February 27, 2012

February 27, 2012


As my mom prepares to leave for her next OCONUS work assignment, I prepare to take ownership of her car and say goodbye to mine. I can’t complain; it’s been a good run. But cars are like televisions and children: when you hit the 10-year mark, it’s time for a trade-in.

I’m sorry, what?

Unfortunately, this vehicle transfer is taking place in the state of Virginia. Where not a single transaction can be accomplished in fewer than two visits to the Department of Motor Vehicles. Dante’s Inferno has nothing on this place.

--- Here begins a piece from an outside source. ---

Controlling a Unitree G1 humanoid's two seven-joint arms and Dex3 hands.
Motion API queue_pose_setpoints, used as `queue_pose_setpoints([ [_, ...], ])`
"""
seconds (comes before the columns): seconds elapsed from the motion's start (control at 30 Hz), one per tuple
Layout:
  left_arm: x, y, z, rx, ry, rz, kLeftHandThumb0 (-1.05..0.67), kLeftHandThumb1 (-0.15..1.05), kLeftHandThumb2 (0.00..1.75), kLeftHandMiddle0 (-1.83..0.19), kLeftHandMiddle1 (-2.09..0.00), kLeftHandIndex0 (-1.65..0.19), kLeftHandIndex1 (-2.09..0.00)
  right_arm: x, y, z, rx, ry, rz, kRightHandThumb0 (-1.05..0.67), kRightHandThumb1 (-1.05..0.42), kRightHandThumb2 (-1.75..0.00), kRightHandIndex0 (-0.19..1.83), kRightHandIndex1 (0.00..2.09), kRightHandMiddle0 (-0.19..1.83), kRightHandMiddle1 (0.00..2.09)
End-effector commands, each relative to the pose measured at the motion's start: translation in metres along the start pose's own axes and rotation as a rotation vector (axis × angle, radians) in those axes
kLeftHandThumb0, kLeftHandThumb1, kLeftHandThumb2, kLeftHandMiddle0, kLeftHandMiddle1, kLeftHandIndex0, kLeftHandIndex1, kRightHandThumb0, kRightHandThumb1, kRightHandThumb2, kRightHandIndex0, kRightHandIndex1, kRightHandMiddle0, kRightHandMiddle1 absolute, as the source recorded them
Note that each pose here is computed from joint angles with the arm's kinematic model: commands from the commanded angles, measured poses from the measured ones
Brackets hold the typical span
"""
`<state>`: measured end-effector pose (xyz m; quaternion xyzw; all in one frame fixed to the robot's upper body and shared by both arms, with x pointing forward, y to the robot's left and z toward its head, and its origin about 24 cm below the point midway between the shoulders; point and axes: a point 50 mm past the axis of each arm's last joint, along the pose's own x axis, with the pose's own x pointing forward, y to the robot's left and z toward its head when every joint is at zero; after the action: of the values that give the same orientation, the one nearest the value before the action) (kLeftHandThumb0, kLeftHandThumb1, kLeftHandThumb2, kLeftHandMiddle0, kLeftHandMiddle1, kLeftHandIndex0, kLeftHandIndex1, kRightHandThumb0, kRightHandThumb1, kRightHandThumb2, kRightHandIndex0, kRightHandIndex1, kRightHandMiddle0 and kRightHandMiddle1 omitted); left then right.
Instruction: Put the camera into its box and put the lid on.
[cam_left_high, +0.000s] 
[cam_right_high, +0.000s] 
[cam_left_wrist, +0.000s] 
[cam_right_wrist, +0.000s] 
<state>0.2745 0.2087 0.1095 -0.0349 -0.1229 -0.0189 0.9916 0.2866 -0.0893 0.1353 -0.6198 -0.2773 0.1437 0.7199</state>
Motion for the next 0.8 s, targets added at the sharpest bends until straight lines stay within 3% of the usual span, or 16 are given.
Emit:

The fun starts before you even set foot in the door, of course. I made a checklist of actions to keep everything straight (also because I have slight OCD), and here’s what I have so far:

1. Put my mom’s car on my insurance.
2. Cancel my mom’s insurance.
3. Have my mom sign the car’s title over to me.
4. Apply for a new title, registration, and license plates.
5. Return the old license plates.
6. Apply for a refund on the time remaining on the old registration.
7. Tell my mom’s car tax jurisdiction that she has sold the car.
8. Apply for a refund on the time remaining on the old car tax.
9. Tell my car tax jurisdiction that I have purchased the car.

All this, plus four forms (two of which must be notarized), calls to at least three entities, and finding an envelope big enough to fit license plates in. Thank goodness we don’t have those long European plates. I have to get a mailing tube.

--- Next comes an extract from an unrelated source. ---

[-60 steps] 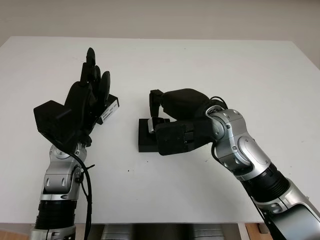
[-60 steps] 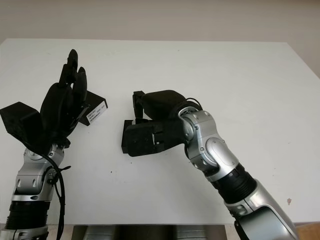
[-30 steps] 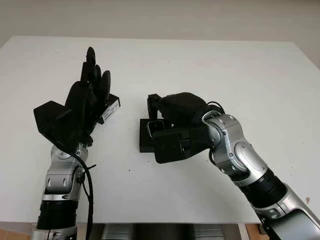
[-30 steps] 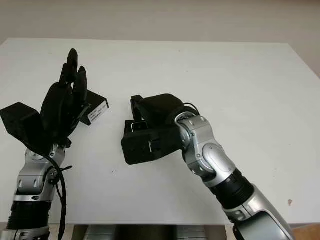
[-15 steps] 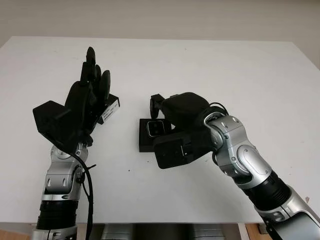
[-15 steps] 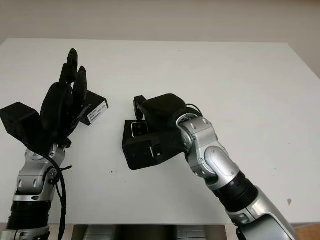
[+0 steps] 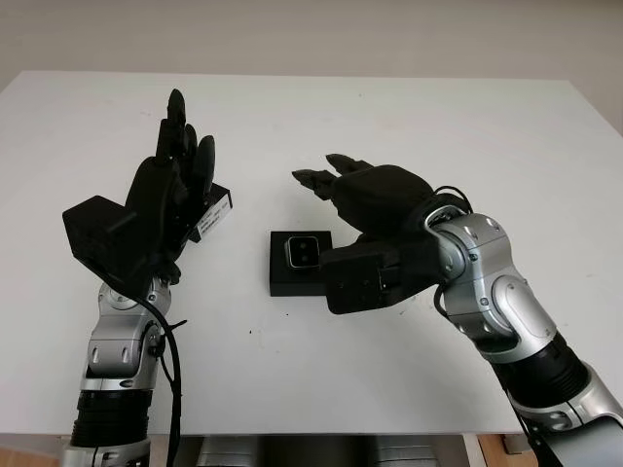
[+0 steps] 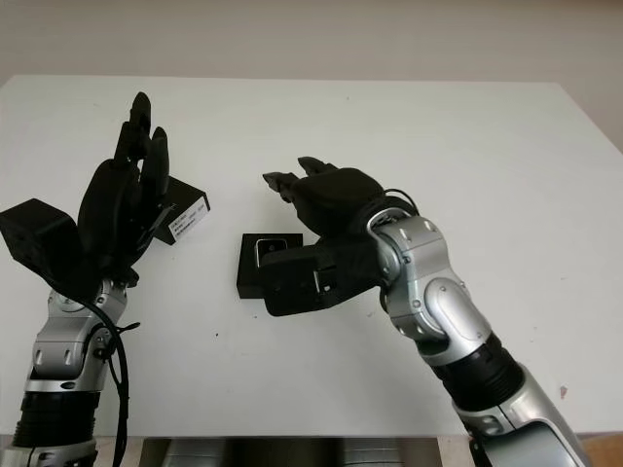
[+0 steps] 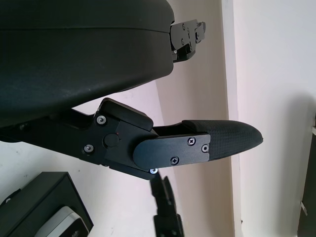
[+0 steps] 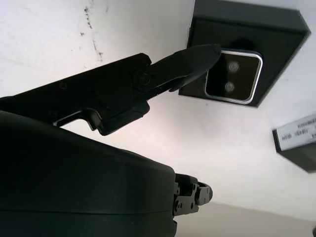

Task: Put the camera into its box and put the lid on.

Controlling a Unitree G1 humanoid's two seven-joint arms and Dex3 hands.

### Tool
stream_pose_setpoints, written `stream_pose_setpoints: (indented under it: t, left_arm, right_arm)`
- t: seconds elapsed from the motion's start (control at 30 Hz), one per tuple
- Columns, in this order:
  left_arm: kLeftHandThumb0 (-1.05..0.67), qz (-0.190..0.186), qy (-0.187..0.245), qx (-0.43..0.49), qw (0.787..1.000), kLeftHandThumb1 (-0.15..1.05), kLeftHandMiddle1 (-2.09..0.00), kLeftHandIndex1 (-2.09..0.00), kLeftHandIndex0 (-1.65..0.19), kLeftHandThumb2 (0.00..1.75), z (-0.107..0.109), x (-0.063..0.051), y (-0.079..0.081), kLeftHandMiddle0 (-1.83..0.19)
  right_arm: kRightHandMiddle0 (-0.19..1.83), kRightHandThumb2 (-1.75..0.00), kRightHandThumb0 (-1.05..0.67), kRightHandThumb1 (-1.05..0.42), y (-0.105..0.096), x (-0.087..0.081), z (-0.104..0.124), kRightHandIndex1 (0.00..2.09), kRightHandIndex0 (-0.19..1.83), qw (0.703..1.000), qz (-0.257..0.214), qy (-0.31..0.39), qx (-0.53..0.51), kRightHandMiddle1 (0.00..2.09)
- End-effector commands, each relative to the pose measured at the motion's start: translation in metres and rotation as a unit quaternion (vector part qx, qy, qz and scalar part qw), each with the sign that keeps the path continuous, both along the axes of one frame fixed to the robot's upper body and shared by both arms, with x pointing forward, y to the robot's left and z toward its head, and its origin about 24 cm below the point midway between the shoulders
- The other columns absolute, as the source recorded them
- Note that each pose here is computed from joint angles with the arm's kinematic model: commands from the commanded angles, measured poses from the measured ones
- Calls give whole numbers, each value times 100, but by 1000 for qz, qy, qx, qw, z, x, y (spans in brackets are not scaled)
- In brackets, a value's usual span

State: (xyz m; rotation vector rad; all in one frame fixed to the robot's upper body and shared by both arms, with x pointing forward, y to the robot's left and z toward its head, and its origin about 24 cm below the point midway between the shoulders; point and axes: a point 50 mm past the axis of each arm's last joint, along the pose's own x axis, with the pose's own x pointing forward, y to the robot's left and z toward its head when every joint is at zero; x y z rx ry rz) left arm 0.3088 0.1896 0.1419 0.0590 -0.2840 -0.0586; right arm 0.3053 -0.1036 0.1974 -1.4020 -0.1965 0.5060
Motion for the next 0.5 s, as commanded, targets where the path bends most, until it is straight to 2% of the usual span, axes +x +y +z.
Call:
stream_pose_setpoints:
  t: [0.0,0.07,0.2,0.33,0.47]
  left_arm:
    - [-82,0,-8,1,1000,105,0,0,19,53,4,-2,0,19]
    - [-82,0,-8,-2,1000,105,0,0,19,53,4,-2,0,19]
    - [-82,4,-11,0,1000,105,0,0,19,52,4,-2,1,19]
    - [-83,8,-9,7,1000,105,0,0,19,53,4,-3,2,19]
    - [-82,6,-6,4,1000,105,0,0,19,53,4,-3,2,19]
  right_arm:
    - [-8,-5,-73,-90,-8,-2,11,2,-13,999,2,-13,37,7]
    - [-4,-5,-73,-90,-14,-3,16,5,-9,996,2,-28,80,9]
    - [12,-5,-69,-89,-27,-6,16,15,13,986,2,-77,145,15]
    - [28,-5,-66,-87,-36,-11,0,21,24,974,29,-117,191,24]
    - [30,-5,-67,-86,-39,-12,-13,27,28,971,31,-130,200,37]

And that doesn’t even start to cover the process I have to complete to get rid of my old car. HAHAHAHAHA.

I’m not annoyed that I have to do so many steps and forms and calls. (Well, a little annoyed.) I’m more annoyed that Virginia wants these things to all be done pretty much simultaneously. I first encountered this belief when my mom and I bought the car. The dealer wouldn’t let us drive it off the lot until we had proof of insurance. The insurance company wouldn’t give us insurance until we’d purchased the car. So I end up sitting at the car salesman’s desk, on the line to Geico, negotiating an insurance policy, on Labor Day 2010. HAPPY HOLIDAY TO ME.

Part of me wants to believe there is a method to the madness. Maybe the VA DMV makes this so complicated in the hopes that people won’t do it. Then the DMV can fine them, and keep the taxes they would have otherwise refunded, and have the best story at the national DMV convention. (I feel like Alaska would have the worst stories, because everyone there uses those li’l planes.)

Anyway, I have taken the motto “I SHALL OVERCOME” as my theme throughout the process. I will repeat it as I wait in line at the notary, as I take my number at the DMV, and as I’m told (as I expect to be) that I also need form XYZ-1 because my last name ends in a vowel and a copy of my genome sequence.

Lasciate ogne speranza, voi ch'entrate.